Some blades are wrested from the earth by the pressure, others merely bent in the instant that the foot travels over them. When it is gone, a few rise again, but most remain bowed, in mourning, or in worship, it is impossible to tell.
“Take any streetful of people buying clothes and groceries, cheering a hero or throwing confetti and blowing tin horns … tell me if the lovers are losers … tell me if any get more than the lovers” (Carl Sandburg)
What makes the heart of a city? A central location, a cluster of tall buildings, a confluence of people? Is it a downtown, a centreville? Is the heart of a city where the city began, or where it’s reached? Is it an emotional centre, where people feel a unity, a sense of belonging, or is it simply a site of function, a vital organ in the city’s body, where traffic comes and goes, depositing people like so many blood cells in red and white?
I walk through the downtown, waiting for something to pull at my heartstrings, but it’s my feet that are pulled – off of the sidewalk, and down a grassy path. At the end, I find nothing: a sign, a cheap slogan, in black, red, and white. I pass it by.
I trip on exposed roots, stumble back in time to my old routes, climbing mountains on tiny tired feet – are we there yet? I would have to ask, because I didn’t know what “there” looked like, only “here.” Here, now, is a two-step forest: two steps and you’ve passed through it, two steps and you see the cars on the other side. For two steps, I’m here, and then I’m there already, past the exposed roots, past the moment of a memory of mountains, back to my well-paved city routes.

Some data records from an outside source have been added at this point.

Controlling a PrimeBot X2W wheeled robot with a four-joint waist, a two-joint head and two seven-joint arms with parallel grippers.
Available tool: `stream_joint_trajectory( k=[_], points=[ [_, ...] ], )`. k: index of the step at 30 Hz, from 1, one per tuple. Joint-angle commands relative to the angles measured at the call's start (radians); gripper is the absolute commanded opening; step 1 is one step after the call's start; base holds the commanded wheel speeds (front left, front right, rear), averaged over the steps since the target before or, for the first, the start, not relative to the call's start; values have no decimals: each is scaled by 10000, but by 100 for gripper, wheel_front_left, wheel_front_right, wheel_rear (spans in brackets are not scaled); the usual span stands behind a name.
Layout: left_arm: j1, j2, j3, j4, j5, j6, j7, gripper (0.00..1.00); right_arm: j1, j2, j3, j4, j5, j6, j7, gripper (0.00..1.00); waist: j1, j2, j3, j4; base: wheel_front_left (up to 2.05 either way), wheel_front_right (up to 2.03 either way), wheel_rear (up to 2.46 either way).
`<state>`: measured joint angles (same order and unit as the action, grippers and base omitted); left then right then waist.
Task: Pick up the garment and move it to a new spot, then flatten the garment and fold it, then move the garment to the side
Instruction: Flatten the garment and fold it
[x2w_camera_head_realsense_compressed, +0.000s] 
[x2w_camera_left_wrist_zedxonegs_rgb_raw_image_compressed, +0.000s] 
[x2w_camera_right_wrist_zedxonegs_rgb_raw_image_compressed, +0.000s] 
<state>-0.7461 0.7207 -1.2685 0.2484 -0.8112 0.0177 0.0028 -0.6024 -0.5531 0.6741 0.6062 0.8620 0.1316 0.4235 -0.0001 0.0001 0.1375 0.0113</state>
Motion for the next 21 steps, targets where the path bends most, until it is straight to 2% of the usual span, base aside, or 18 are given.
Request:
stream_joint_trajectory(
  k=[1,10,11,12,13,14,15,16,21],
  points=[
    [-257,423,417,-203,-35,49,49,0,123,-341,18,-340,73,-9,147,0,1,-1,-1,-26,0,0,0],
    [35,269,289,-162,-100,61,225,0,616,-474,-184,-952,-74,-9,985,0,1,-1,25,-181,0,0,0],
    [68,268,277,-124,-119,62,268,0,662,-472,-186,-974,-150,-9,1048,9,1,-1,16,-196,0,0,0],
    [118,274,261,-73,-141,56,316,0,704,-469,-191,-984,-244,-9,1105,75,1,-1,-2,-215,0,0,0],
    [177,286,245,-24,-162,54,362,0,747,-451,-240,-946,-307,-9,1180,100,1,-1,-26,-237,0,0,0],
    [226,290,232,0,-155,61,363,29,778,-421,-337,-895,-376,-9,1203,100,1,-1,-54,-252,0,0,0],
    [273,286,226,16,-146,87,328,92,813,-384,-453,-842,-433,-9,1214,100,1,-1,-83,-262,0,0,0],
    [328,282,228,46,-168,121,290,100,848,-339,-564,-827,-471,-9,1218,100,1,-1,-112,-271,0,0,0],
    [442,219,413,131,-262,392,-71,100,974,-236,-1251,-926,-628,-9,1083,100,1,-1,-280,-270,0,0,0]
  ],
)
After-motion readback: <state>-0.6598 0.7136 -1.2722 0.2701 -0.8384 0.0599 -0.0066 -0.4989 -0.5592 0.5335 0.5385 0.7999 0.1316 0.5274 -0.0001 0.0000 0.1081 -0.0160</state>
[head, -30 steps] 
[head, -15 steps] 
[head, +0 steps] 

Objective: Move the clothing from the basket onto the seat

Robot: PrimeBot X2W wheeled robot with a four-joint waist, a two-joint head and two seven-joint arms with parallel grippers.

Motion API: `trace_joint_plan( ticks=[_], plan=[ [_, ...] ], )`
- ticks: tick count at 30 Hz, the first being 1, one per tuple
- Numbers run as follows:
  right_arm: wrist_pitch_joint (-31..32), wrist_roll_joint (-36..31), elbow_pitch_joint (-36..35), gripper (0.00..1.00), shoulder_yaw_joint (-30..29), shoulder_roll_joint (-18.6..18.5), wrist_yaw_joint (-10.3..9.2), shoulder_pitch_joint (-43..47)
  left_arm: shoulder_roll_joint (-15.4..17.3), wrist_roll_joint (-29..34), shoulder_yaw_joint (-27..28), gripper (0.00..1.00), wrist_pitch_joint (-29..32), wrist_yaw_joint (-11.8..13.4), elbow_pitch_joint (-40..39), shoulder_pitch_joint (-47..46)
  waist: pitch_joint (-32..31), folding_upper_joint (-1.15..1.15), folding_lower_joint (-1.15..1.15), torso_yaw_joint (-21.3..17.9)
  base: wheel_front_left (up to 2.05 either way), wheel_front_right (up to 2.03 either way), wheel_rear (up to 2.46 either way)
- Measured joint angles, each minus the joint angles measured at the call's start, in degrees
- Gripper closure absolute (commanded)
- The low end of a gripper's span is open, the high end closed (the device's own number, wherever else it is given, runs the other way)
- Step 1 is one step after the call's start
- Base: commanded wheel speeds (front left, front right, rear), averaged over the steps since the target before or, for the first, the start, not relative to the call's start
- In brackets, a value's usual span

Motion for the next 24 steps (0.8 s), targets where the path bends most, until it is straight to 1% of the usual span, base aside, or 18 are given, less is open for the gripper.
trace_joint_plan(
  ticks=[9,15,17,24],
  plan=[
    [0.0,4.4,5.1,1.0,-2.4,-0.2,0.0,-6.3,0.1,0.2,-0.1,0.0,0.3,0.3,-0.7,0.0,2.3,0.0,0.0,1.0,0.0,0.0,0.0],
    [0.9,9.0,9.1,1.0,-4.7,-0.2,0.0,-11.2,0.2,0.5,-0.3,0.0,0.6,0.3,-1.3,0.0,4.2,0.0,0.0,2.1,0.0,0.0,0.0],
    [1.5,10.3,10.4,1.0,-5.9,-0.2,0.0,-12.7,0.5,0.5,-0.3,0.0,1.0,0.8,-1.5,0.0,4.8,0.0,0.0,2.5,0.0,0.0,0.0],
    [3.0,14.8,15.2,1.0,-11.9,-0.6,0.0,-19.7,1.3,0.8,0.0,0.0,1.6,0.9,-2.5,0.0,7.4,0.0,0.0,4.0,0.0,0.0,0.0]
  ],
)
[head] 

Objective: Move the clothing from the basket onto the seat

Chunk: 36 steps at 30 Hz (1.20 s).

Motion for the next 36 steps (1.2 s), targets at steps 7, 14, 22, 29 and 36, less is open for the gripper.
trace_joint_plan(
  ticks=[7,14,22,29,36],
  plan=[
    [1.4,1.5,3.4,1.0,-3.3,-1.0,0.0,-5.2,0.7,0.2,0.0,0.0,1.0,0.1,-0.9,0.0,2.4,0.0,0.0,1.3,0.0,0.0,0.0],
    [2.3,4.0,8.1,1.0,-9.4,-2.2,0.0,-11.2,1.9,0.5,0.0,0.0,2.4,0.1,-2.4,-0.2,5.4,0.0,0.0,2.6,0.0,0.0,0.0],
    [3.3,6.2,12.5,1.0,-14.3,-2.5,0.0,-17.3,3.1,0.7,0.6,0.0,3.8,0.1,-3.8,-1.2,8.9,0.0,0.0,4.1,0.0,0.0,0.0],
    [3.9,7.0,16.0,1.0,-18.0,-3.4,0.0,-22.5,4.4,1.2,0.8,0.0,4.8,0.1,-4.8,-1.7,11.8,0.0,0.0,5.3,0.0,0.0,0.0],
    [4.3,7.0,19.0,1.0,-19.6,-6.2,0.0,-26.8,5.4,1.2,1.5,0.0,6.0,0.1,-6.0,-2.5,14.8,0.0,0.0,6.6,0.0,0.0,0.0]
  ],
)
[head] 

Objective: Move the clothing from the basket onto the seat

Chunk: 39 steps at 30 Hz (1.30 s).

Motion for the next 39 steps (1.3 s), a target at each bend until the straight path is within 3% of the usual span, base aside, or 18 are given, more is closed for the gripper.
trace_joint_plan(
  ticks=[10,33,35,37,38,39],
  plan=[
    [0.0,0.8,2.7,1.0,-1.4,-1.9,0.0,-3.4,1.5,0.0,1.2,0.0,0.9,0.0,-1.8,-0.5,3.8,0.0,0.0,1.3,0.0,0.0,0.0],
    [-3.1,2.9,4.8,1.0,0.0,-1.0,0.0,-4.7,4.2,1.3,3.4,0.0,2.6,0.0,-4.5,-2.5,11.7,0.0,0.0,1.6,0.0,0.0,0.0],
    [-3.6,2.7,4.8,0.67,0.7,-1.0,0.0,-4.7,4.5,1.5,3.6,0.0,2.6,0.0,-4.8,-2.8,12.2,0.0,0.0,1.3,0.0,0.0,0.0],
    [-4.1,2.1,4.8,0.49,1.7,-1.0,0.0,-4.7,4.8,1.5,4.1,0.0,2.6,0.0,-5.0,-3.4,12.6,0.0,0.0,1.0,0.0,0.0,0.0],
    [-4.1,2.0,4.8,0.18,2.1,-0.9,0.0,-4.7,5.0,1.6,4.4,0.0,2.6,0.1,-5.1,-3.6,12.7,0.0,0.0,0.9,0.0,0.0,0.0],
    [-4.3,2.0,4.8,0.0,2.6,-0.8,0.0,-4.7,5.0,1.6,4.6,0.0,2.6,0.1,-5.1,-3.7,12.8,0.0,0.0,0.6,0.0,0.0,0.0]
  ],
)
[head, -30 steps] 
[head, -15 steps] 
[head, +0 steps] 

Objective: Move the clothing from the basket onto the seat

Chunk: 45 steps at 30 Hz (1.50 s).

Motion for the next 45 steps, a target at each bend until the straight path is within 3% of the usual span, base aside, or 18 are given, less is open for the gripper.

The phrase comes from driving, from days of horse-drawn carriages, when cutting the corner on a right hand turn was a risky bid for speed – the curb could tip your cart and slow you down far more than any properly executed turn might. In walking, the same risk isn’t there – straying from the sidewalk isn’t likely to tip you over. The word cut takes on more significance though. We pick a shorter path to cut time off of our daily commute, to cut to the chase, to chase and race our way through the city space. As we cut corners, we literally cut into the landscape, filing it away with our feet, like carving into a steak with a dull knife. Sidewalks are poured, but paths are chiselled – sawed away by the serrated edge that is the tread on our hurried shoes.